MATERIAL PROVIDED Start Marker

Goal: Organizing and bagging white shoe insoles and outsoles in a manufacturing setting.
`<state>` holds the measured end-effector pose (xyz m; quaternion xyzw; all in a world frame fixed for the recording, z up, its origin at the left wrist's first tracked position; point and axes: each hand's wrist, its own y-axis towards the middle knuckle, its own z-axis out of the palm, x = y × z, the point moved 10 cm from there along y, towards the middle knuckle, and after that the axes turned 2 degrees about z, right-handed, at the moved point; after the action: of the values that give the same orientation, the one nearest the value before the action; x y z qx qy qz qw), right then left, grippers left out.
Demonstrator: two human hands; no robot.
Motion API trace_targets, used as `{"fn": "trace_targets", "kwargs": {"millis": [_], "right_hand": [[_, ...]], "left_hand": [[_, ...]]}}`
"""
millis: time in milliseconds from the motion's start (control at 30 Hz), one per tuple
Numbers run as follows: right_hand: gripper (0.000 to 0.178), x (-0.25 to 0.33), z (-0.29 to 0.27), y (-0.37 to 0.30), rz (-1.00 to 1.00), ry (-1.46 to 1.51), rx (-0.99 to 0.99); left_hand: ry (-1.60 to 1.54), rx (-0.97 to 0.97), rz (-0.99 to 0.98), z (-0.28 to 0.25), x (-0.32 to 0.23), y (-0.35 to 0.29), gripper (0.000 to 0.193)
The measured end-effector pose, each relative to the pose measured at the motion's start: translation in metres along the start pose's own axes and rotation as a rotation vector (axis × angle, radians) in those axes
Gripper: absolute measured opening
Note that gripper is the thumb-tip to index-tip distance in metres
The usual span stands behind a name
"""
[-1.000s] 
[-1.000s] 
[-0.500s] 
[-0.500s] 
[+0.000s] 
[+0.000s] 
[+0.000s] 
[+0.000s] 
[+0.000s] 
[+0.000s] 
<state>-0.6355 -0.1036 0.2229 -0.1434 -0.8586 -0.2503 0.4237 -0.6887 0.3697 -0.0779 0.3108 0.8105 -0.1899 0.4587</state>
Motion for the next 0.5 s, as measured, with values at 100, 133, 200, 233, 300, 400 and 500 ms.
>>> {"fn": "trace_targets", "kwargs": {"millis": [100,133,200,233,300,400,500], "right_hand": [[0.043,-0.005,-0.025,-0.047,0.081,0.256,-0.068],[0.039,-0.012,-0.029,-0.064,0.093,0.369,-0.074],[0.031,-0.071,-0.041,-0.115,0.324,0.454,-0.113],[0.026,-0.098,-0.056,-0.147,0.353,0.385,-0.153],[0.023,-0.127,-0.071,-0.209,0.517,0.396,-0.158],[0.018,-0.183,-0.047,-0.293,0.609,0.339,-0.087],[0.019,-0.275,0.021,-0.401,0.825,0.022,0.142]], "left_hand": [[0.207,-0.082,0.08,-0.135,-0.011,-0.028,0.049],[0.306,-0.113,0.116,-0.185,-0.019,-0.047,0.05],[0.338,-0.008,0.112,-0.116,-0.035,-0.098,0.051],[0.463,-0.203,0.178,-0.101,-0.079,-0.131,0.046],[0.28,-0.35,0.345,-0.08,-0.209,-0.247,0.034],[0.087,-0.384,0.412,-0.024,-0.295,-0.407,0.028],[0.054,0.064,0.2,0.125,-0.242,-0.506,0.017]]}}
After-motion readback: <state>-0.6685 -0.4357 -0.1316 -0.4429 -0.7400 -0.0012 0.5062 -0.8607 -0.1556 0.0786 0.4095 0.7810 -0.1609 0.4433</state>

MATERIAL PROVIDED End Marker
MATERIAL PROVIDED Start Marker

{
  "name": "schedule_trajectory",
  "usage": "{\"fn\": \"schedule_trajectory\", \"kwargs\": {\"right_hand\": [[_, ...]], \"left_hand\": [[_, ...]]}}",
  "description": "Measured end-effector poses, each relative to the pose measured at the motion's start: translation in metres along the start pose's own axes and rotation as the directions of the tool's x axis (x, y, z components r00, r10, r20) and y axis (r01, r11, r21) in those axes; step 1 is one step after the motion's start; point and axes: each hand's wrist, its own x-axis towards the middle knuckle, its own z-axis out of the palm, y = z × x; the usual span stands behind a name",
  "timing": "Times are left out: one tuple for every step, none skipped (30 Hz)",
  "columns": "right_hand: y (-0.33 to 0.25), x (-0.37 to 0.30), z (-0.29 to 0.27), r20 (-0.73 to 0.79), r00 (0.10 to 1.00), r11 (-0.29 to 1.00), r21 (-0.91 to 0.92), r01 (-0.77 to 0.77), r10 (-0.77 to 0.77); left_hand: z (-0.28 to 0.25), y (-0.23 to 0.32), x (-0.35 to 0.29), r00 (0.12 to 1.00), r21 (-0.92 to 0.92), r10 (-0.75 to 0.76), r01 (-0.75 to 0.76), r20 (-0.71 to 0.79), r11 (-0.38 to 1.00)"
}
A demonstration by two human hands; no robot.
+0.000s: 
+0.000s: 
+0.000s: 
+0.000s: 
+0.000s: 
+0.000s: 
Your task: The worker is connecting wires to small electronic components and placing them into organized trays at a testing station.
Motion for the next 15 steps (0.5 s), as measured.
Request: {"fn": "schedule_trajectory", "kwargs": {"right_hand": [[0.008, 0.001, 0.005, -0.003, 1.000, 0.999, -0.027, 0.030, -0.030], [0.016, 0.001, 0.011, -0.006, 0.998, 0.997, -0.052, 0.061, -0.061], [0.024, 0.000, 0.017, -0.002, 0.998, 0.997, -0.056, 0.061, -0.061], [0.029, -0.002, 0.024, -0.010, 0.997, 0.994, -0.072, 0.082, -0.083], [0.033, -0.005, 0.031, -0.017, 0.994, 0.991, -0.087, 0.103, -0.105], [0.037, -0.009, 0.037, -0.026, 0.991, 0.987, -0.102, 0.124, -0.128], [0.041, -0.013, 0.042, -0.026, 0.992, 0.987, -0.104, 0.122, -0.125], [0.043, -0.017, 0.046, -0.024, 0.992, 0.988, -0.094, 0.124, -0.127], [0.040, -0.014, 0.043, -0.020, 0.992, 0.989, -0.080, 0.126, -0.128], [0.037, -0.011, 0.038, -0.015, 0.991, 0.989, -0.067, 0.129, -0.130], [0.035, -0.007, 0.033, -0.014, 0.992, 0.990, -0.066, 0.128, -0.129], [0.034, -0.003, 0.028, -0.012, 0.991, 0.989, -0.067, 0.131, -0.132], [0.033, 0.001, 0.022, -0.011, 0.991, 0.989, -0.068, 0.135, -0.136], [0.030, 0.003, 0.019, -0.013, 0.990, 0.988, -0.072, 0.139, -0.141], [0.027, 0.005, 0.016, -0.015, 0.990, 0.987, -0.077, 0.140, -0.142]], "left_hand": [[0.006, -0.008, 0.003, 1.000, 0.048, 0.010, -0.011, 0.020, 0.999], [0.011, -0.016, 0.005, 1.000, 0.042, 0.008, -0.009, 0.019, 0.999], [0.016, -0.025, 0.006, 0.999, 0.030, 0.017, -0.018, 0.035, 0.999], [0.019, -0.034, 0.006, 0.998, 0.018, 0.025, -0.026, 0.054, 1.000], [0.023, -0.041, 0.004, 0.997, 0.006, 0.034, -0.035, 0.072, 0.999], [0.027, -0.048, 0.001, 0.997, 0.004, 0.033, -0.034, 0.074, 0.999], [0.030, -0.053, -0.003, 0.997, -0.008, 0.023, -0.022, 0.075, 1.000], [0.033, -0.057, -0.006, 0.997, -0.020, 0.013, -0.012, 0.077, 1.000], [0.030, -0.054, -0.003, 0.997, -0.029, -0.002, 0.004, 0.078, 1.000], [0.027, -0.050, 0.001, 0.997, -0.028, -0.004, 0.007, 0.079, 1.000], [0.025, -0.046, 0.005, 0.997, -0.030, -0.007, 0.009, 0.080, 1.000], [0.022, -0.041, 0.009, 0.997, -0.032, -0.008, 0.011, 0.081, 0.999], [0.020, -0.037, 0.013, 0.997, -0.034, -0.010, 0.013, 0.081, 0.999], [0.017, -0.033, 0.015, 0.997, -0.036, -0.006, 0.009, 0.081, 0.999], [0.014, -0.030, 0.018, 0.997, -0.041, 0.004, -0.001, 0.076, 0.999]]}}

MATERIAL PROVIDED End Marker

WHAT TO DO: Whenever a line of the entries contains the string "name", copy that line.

RESPONSE:
The usual span stands behind a name
  "name": "schedule_trajectory",
  "description": "Measured end-effector poses, each relative to the pose measured at the motion's start: translation in metres along the start pose's own axes and rotation as the directions of the tool's x axis (x, y, z components r00, r10, r20) and y axis (r01, r11, r21) in those axes; step 1 is one step after the motion's start; point and axes: each hand's wrist, its own x-axis towards the middle knuckle, its own z-axis out of the palm, y = z × x; the usual span stands behind a name",

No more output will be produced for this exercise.